What to produce: What you return should be the lines of the data containing "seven", each in full.

[Data listing Boundary: Start]

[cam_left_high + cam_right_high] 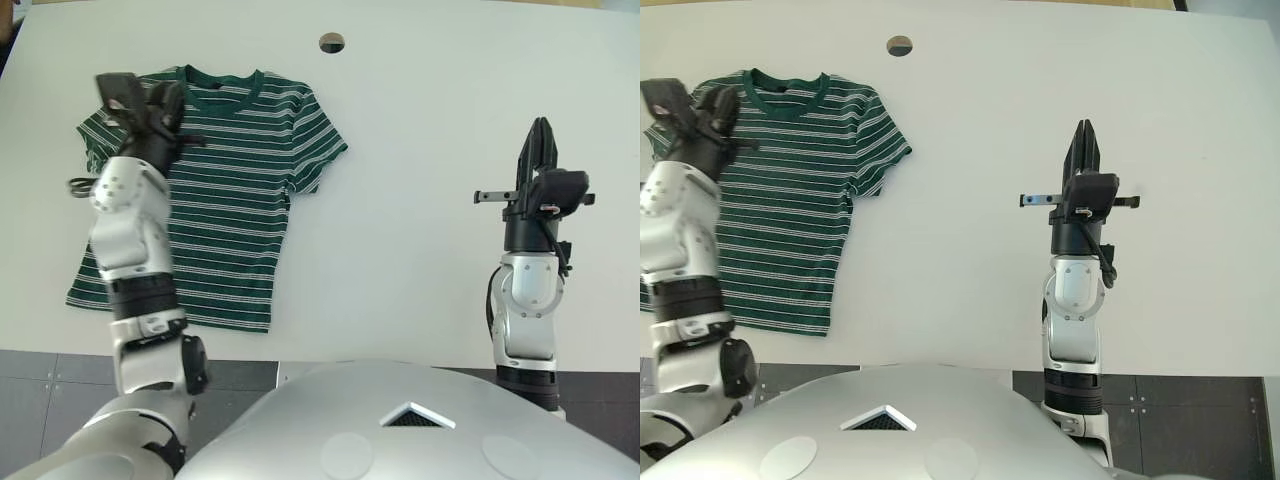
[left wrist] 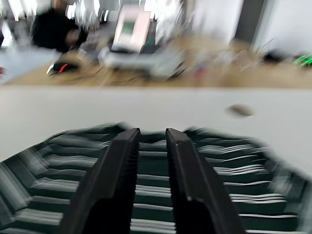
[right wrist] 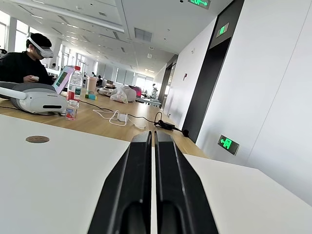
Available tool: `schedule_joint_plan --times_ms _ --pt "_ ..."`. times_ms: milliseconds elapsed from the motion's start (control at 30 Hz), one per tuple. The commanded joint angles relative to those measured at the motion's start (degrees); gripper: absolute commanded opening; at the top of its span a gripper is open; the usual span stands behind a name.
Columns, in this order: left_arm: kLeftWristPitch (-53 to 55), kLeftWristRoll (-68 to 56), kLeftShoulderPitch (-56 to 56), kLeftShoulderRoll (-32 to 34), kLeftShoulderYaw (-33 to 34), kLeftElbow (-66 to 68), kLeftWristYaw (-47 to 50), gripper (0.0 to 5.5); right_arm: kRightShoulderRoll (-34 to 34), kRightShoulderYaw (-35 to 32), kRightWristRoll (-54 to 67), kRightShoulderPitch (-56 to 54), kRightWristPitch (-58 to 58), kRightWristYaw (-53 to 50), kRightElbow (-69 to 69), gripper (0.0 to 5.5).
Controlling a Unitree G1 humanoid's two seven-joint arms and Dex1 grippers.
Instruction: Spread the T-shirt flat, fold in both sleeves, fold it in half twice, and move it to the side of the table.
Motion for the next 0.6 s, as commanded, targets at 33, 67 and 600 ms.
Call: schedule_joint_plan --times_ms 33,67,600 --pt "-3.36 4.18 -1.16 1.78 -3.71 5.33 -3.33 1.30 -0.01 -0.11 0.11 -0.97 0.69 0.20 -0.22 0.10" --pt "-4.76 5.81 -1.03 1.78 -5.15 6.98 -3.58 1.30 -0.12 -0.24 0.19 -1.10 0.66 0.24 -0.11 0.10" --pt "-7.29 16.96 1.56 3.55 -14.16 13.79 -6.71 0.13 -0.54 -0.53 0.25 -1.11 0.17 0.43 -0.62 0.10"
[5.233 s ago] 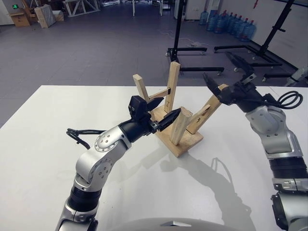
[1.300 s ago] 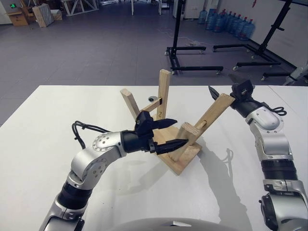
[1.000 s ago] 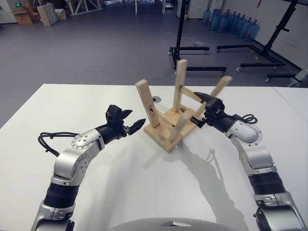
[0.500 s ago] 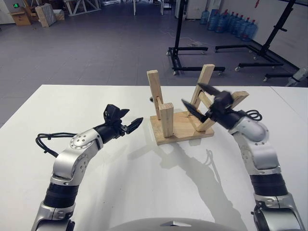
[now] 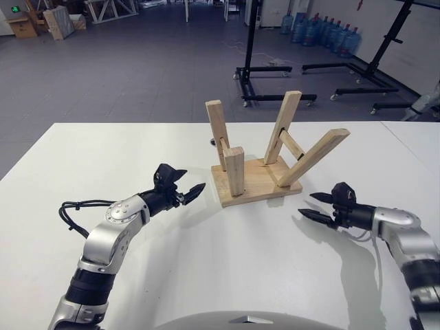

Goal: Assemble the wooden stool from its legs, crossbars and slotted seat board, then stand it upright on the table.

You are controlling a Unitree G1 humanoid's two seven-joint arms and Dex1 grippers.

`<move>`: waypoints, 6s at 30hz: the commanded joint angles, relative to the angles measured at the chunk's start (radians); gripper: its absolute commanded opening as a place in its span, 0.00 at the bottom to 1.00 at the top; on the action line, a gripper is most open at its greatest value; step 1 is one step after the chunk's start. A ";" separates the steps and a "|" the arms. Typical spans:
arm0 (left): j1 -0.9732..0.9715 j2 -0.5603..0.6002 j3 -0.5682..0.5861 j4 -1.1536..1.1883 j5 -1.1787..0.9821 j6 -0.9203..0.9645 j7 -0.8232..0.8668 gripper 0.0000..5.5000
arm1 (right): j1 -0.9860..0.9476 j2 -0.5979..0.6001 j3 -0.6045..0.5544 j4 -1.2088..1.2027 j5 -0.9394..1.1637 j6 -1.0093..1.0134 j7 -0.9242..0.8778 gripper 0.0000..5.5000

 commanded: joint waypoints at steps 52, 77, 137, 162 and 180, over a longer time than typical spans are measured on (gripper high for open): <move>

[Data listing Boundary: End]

Answer section:
Controlling a Unitree G1 humanoid's two seven-joint arms and Dex1 grippers.
You are controlling a Unitree G1 humanoid's two seven-joint arms and Dex1 grippers.

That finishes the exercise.